-- What to work on --
Print all of the records. Exclude the images.

-- Exercise data --

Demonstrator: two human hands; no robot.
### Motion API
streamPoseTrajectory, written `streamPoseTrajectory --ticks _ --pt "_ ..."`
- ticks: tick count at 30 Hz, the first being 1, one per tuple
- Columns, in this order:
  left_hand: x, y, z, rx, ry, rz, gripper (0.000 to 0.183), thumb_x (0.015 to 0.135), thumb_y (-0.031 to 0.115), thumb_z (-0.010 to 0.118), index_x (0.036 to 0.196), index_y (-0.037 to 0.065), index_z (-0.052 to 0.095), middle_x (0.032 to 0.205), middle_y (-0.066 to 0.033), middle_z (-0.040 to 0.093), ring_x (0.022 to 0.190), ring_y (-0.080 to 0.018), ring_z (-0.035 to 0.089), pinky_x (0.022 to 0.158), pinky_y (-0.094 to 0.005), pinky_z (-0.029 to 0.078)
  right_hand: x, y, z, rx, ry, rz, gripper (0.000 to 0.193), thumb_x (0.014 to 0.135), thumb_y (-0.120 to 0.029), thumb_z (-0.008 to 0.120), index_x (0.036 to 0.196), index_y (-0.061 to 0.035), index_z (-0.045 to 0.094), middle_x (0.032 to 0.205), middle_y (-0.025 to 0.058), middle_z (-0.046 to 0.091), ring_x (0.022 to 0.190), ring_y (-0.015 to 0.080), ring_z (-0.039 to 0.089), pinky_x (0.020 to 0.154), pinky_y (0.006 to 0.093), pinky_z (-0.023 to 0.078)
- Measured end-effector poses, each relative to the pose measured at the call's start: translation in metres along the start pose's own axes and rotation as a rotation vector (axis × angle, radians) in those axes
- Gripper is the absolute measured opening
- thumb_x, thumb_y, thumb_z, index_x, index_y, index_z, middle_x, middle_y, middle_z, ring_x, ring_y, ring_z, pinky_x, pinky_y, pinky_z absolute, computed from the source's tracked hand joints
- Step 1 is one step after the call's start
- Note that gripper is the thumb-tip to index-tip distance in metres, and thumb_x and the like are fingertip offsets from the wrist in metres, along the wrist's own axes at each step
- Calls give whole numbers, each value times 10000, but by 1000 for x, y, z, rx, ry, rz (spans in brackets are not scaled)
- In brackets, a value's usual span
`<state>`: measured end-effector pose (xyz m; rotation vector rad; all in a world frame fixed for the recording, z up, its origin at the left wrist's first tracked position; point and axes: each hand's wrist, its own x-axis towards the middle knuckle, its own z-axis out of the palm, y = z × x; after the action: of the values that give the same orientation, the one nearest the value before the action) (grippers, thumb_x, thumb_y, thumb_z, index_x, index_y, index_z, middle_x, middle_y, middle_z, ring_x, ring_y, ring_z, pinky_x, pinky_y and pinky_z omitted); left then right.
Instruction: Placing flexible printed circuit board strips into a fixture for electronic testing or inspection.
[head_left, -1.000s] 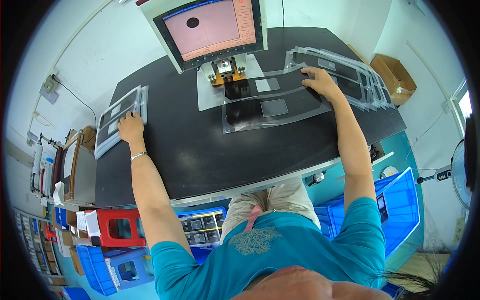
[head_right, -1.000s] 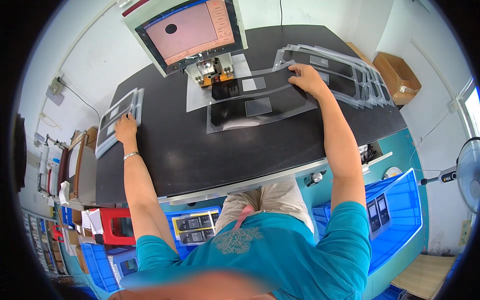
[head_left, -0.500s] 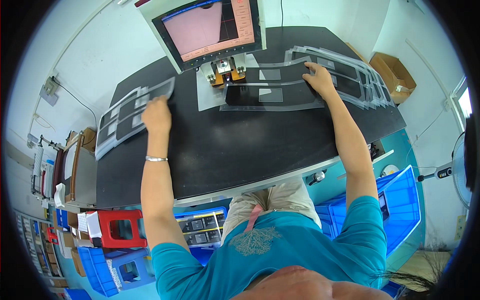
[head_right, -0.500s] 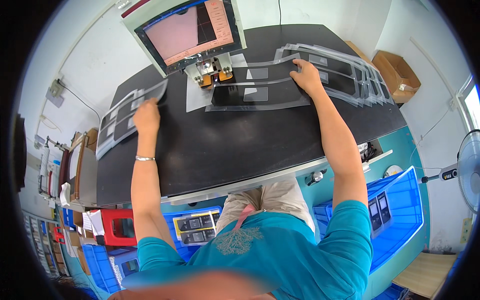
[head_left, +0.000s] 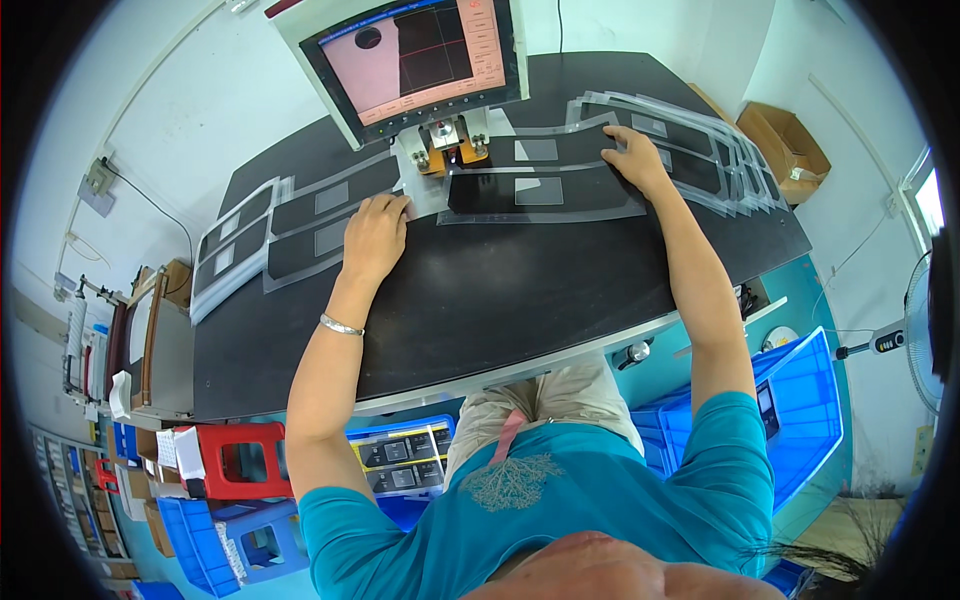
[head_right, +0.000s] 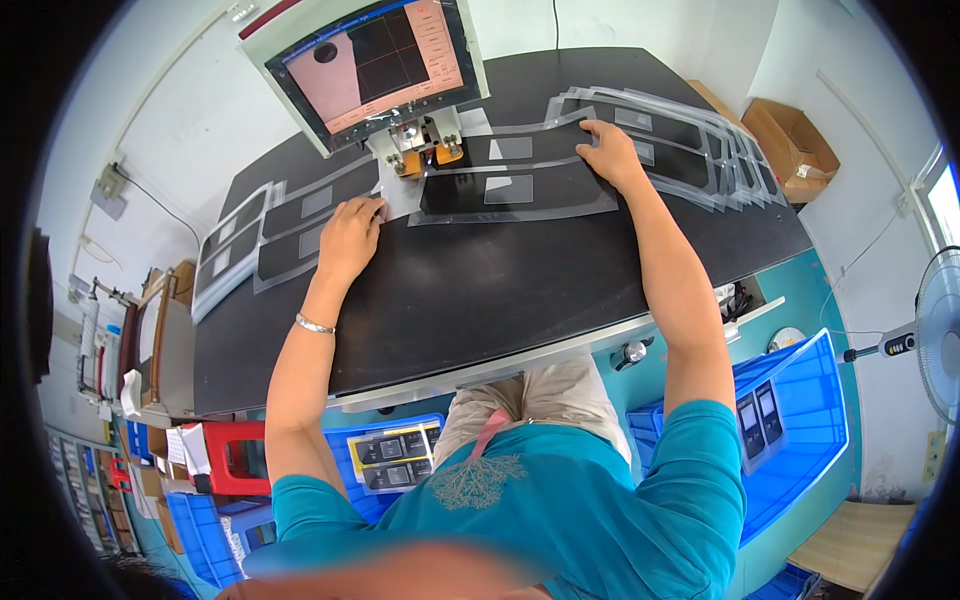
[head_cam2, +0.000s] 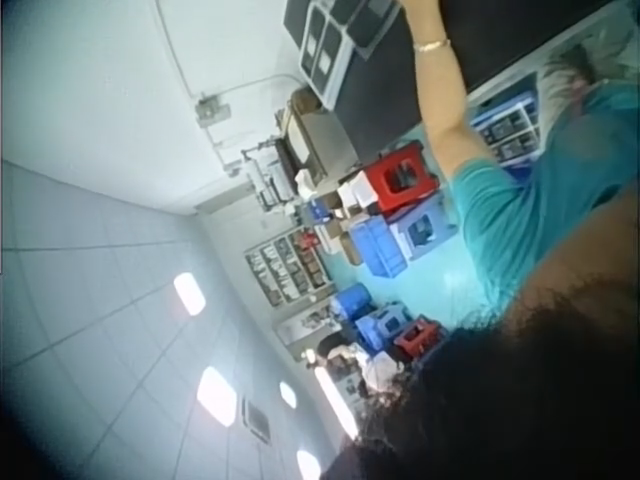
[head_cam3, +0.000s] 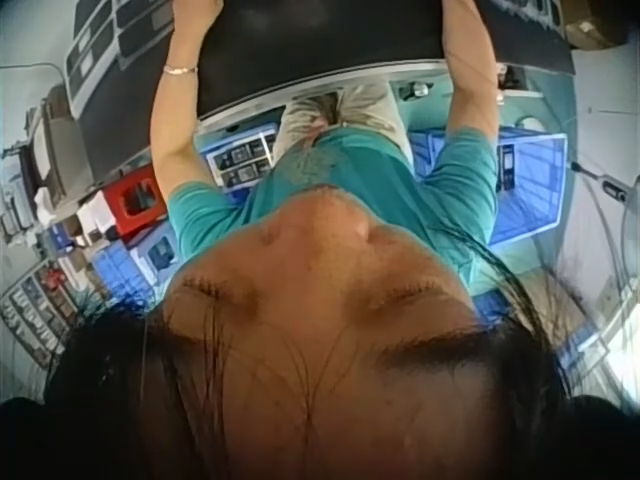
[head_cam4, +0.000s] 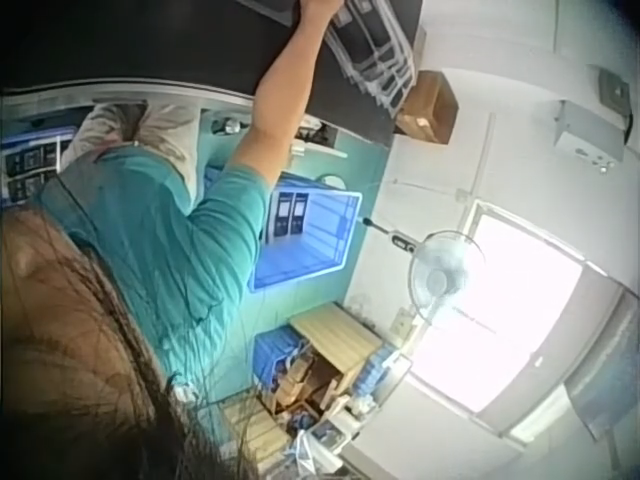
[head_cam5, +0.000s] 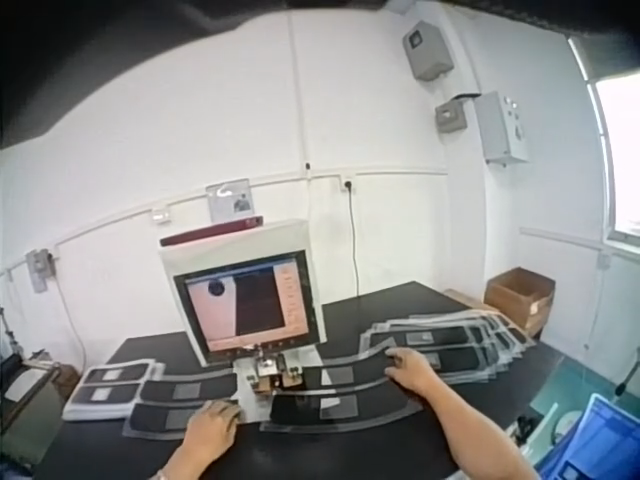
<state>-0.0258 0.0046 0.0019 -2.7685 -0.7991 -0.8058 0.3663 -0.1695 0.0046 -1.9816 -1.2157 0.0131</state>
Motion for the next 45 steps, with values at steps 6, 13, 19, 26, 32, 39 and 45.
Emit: streamPoseTrajectory --ticks 6,13,19,26,32,39,45 --pt "-1 -5 1 -126 -55 -33 267 884 86 610 1148 86 647 1154 -72 635 1097 -281 607 887 -389 518 -3 -7 -4 95 -11 72 514 837 -173 701 1311 -9 587 1280 221 618 1231 323 565 1034 370 422" --pt "-2 -5 -1 -123 -58 -13 267 884 78 597 1146 80 649 1163 -69 639 1105 -278 607 898 -392 519 0 -3 -4 219 -25 48 509 811 -137 703 1294 -11 606 1264 219 627 1216 312 576 1018 365 433" --pt "-1 -3 -4 -118 -72 -31 266 887 83 596 1148 93 646 1164 -56 642 1110 -271 605 899 -390 519 7 0 10 13 284 20 517 788 -164 696 1282 -32 619 1246 190 647 1191 316 598 1014 379 448" --pt "-2 -6 -2 -112 -86 -33 278 884 79 597 1158 109 634 1179 -47 638 1136 -270 593 907 -389 512 10 5 21 -41 335 4 516 794 -184 683 1283 -33 610 1253 198 636 1193 331 592 1014 390 448" --pt "-1 -3 -2 -103 -100 -37 329 857 19 584 1172 103 628 1198 -45 630 1147 -273 585 916 -394 509 10 10 17 -57 336 9 500 815 -198 684 1281 -31 612 1249 197 636 1188 331 593 1007 391 449" --pt "-4 -8 4 -82 10 26 294 874 43 583 1157 79 656 1187 -87 637 1109 -280 605 917 -397 515 4 -2 8 72 279 32 487 842 -271 697 1254 -20 625 1211 199 643 1153 341 598 988 395 457" --pt "-4 -5 2 -6 19 118 278 881 71 607 1155 62 654 1191 -110 643 1115 -291 607 923 -404 510 1 -1 9 -91 215 -100 513 809 -221 711 1274 -38 596 1235 194 615 1139 353 591 979 416 467"
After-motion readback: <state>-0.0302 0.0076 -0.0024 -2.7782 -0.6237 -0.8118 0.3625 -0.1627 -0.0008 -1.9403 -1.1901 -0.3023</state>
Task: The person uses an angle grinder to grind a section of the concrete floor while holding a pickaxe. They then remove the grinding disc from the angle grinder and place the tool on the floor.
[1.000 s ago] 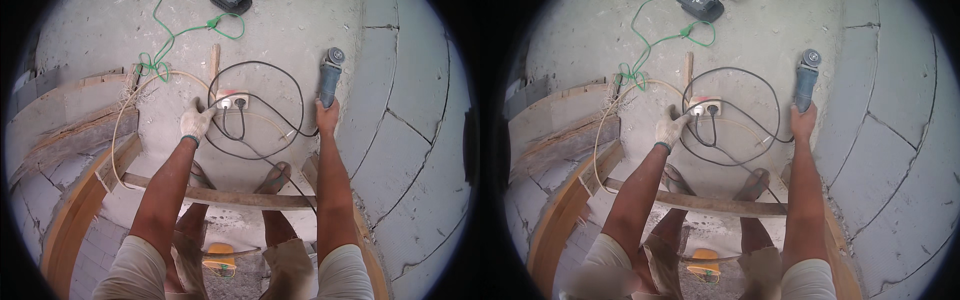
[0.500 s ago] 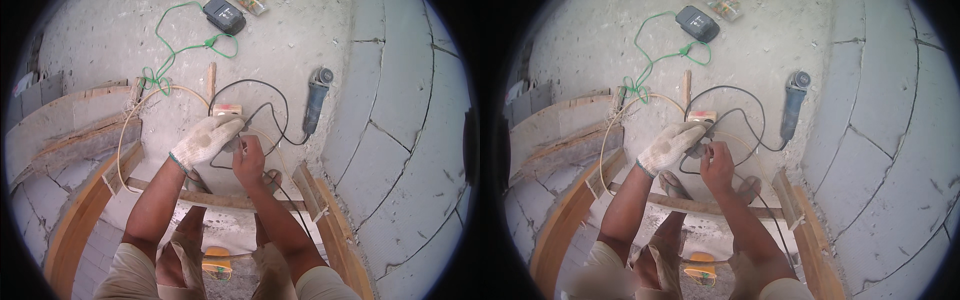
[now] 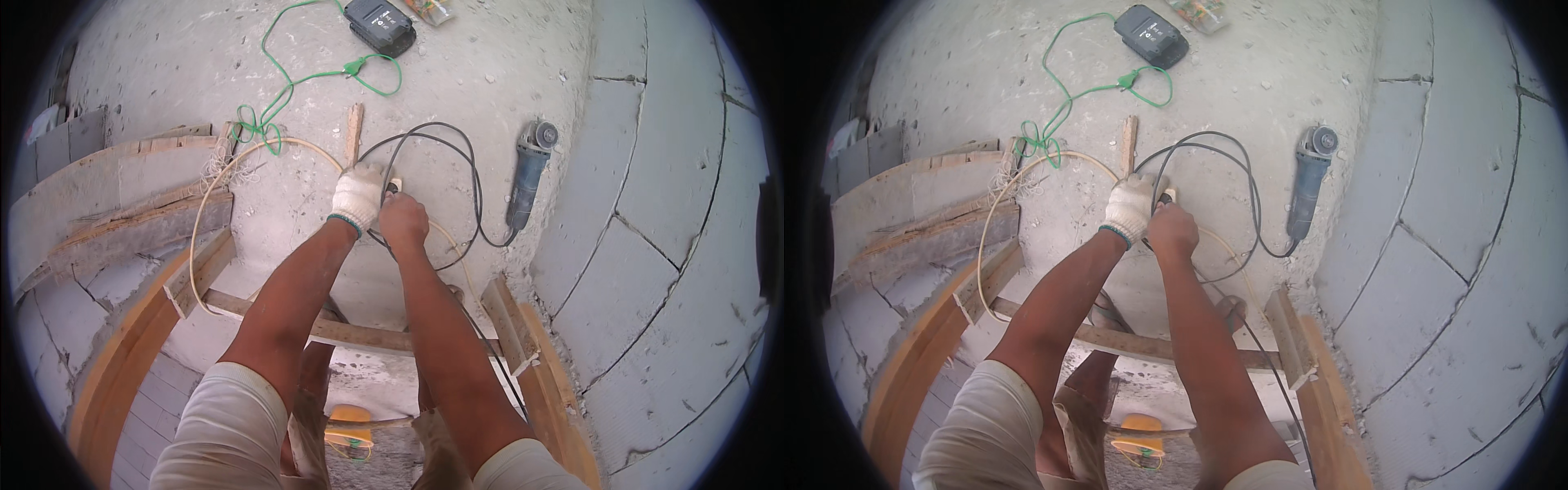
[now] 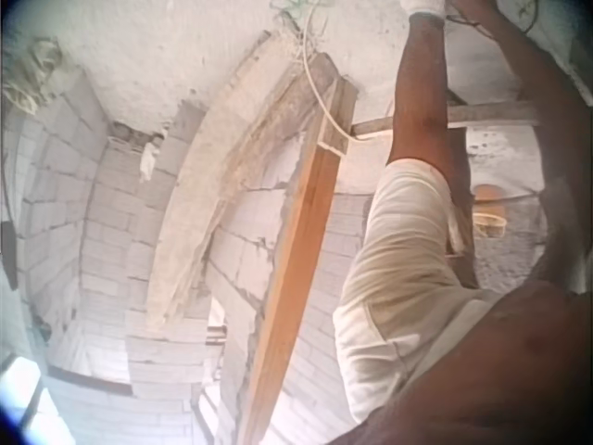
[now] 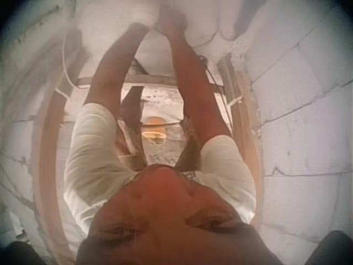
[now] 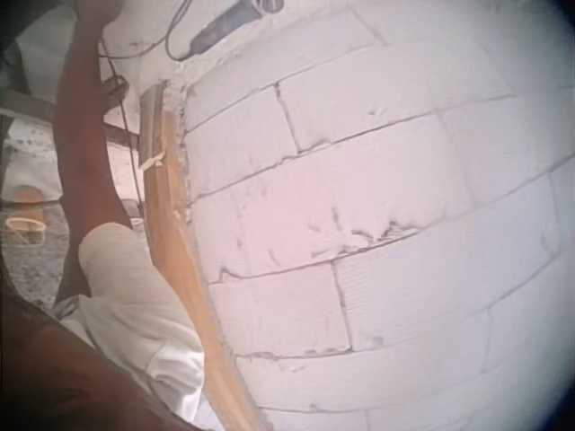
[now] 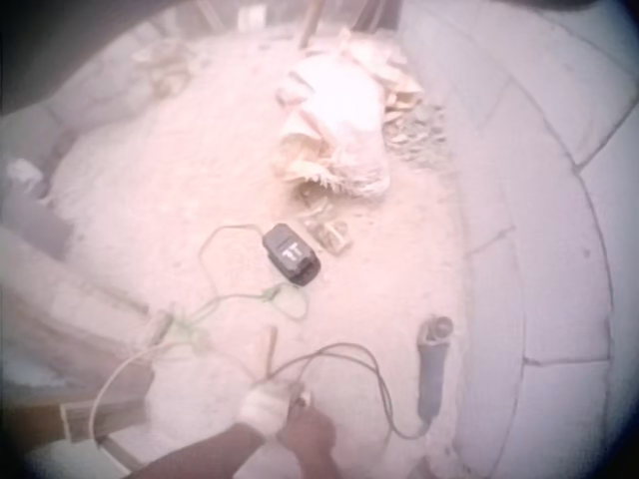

-- Reply to the exercise --
Demonstrator: two human hands; no robot.
### Motion API
streamPoseTrajectory, written `streamPoseTrajectory --ticks _ --pt "_ ..."`
- ticks: tick count at 30 Hz, the first being 1, one per tuple
- Columns, in this order:
  left_hand: x, y, z, rx, ry, rz, gripper (0.000 to 0.183), thumb_x (0.015 to 0.135), thumb_y (-0.031 to 0.115), thumb_z (-0.010 to 0.118), index_x (0.036 to 0.196), index_y (-0.037 to 0.065), index_z (-0.052 to 0.095), middle_x (0.032 to 0.205), middle_y (-0.066 to 0.033), middle_z (-0.040 to 0.093), ring_x (0.022 to 0.190), ring_y (-0.080 to 0.018), ring_z (-0.035 to 0.089), pinky_x (0.022 to 0.158), pinky_y (-0.094 to 0.005), pinky_z (-0.029 to 0.078)
  right_hand: x, y, z, rx, ry, rz, gripper (0.000 to 0.193), thumb_x (0.014 to 0.135), thumb_y (-0.120 to 0.029), thumb_z (-0.008 to 0.120), index_x (0.036 to 0.196), index_y (-0.061 to 0.035), index_z (-0.045 to 0.094), middle_x (0.032 to 0.205), middle_y (-0.025 to 0.058), middle_z (-0.046 to 0.091), ring_x (0.022 to 0.190), ring_y (-0.015 to 0.080), ring_z (-0.039 to 0.089), pinky_x (0.020 to 0.154), pinky_y (0.006 to 0.093), pinky_z (-0.023 to 0.078)
- Measured end-effector poses, each relative to the pose measured at the call's start: translation in metres along the start pose's own axes and rotation as a rotation vector (axis × angle, radians) in those axes
- Gripper is the absolute measured opening
- thumb_x, thumb_y, thumb_z, index_x, index_y, index_z, middle_x, middle_y, middle_z, ring_x, ring_y, ring_z, pinky_x, pinky_y, pinky_z absolute, computed from the source's tracked hand joints
- Step 1 is one step after the call's start
- Note that gripper is the thumb-tip to index-tip distance in metres, and thumb_x and the like are fingertip offsets from the wrist in metres, along the wrist's own axes at each step
- Calls give whole numbers, each value times 10000, but by 1000 for x, y, z, rx, ry, rz (spans in brackets are not scaled)
- In brackets, a value's usual span
`<state>`: measured end-effector pose (xyz m; rotation vector rad; all in a world frame fixed for the recording, z up, its origin at the left wrist's first tracked position; point and axes: each hand's wrist, its own x-axis towards the middle knuckle, its own z-axis out of the palm, y = z × x; after the action: of the values that give the same orientation, the one nearest the value before the action) (grippers, thumb_x, thumb_y, thumb_z, index_x, index_y, index_z, middle_x, middle_y, middle_z, ring_x, ring_y, ring_z, pinky_x, pinky_y and pinky_z omitted); left then right.
Instruction: Placing flexible printed circuit board strips into a fixture for electronic testing or inspection.
[head_left, -1.000s] 
[head_right, -1.000s] 
[head_left, -0.500s] 
[head_right, -0.500s] 
[head_left, +0.000s] 
[head_right, +0.000s] 
[head_cam2, +0.000s] 
[head_cam3, +0.000s] 
[head_cam4, +0.000s] 
[head_cam5, +0.000s] 
<state>-0.0258 0.0046 0.0019 -2.7685 -0.7991 -0.8058 0.3663 -0.1695 0.0046 -1.9816 -1.2157 0.0131</state>
Motion for the next 45 steps, with values at steps 6, 13, 19, 26, 32, 39 and 45.
Emit: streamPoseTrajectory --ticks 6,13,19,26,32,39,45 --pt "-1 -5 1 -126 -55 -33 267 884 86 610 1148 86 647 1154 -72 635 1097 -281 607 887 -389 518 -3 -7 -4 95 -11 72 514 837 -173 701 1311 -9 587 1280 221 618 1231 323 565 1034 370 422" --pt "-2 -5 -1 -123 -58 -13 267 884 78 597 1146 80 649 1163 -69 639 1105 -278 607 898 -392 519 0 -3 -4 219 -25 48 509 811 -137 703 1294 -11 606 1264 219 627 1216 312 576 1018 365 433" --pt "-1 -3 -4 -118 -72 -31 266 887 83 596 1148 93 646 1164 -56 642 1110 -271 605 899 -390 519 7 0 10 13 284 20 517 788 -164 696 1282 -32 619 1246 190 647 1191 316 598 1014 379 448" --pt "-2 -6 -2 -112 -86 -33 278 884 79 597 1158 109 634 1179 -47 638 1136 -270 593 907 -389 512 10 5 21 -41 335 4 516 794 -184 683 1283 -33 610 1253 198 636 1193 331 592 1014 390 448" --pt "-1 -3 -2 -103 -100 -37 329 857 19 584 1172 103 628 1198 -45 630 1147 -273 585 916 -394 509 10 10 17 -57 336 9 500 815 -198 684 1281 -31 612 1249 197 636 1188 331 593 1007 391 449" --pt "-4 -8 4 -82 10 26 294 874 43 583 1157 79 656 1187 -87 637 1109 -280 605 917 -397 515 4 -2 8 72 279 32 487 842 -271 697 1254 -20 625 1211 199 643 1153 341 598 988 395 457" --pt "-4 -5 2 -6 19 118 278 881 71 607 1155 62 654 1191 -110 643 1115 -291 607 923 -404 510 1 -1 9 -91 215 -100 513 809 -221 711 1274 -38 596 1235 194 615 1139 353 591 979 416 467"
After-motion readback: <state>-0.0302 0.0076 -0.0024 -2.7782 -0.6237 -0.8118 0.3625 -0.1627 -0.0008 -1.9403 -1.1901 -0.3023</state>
Task: The person uses an angle grinder to grind a section of the concrete floor while holding a pickaxe. They then remove the grinding disc from the angle grinder and place the tool on the floor.
[1.000 s ago] 
[0.500 s ago] 
[now] 
[now] 
[now] 
[now] 
[now] 

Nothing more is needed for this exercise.